> _LISTED ENTRIES_:

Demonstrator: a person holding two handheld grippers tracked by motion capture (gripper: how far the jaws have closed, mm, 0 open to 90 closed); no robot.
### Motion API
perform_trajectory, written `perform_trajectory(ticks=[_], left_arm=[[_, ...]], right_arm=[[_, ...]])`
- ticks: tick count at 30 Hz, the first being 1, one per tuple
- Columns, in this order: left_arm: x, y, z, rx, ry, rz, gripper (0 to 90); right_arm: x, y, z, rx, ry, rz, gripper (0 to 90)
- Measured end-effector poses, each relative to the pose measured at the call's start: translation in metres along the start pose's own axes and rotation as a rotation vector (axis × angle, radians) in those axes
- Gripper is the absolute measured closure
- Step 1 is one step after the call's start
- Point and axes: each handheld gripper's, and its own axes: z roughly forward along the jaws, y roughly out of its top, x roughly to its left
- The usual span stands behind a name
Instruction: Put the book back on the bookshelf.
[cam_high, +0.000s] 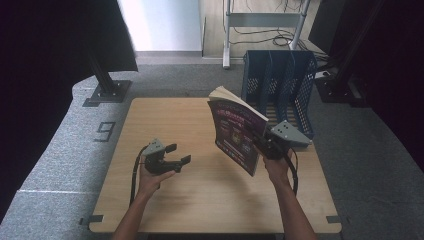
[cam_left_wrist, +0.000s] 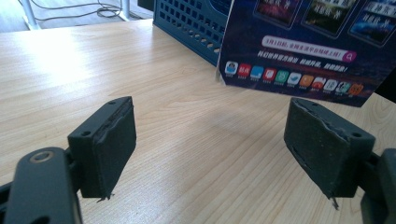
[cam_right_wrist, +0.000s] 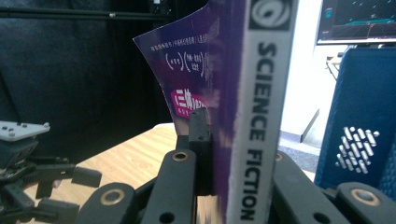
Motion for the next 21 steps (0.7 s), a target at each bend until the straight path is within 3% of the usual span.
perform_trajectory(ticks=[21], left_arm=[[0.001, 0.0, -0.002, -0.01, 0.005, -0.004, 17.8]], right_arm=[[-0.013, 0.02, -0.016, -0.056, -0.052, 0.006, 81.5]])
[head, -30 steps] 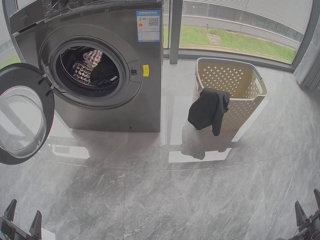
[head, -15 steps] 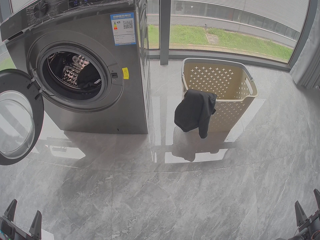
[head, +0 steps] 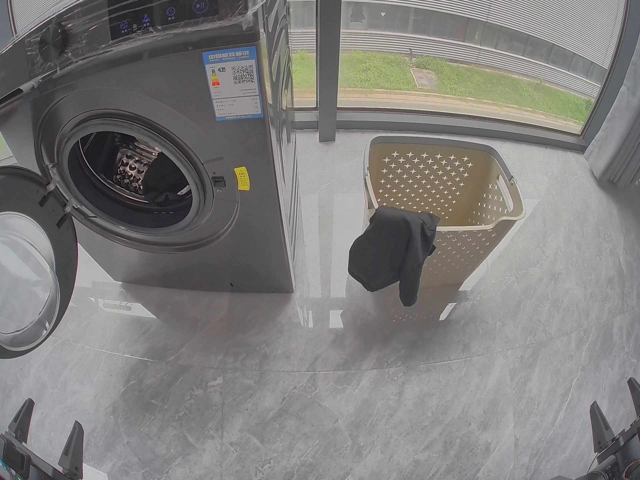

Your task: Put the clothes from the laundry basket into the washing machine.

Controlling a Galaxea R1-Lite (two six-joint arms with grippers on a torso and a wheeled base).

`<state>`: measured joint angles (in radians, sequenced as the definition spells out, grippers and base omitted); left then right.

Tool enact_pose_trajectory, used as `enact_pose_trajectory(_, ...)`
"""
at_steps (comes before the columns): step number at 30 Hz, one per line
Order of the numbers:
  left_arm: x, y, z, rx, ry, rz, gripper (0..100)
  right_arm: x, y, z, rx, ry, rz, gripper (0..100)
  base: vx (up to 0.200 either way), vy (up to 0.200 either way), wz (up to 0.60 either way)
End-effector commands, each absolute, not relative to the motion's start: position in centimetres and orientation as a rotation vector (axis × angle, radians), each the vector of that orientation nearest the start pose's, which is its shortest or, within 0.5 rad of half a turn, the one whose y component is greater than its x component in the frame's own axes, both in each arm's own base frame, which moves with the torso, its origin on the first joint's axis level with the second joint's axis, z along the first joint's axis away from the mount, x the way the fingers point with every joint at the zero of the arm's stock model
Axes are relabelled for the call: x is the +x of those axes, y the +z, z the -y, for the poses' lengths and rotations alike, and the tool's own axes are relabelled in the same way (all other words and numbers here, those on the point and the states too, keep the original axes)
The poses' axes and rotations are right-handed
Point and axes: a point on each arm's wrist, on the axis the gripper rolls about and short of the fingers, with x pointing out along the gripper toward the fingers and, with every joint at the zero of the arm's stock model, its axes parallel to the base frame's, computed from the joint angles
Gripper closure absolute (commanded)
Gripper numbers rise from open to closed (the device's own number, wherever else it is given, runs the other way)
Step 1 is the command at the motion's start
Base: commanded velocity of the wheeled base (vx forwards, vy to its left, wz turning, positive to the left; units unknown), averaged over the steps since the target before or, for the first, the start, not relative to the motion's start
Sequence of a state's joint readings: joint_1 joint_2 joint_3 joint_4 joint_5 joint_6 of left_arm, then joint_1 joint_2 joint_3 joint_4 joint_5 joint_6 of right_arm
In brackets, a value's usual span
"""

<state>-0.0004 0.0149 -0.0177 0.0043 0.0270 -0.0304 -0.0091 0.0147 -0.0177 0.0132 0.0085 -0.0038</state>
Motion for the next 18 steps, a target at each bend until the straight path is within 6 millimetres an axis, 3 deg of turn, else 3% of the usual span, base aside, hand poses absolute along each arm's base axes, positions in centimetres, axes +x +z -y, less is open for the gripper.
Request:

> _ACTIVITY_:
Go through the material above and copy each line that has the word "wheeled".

> _EXPECTED ANSWER_:
Controlling a Galaxea R1-Lite (two six-joint arms with grippers on a torso and a wheeled base).
Base: commanded velocity of the wheeled base (vx forwards, vy to its left, wz turning, positive to the left; units unknown), averaged over the steps since the target before or, for the first, the start, not relative to the motion's start

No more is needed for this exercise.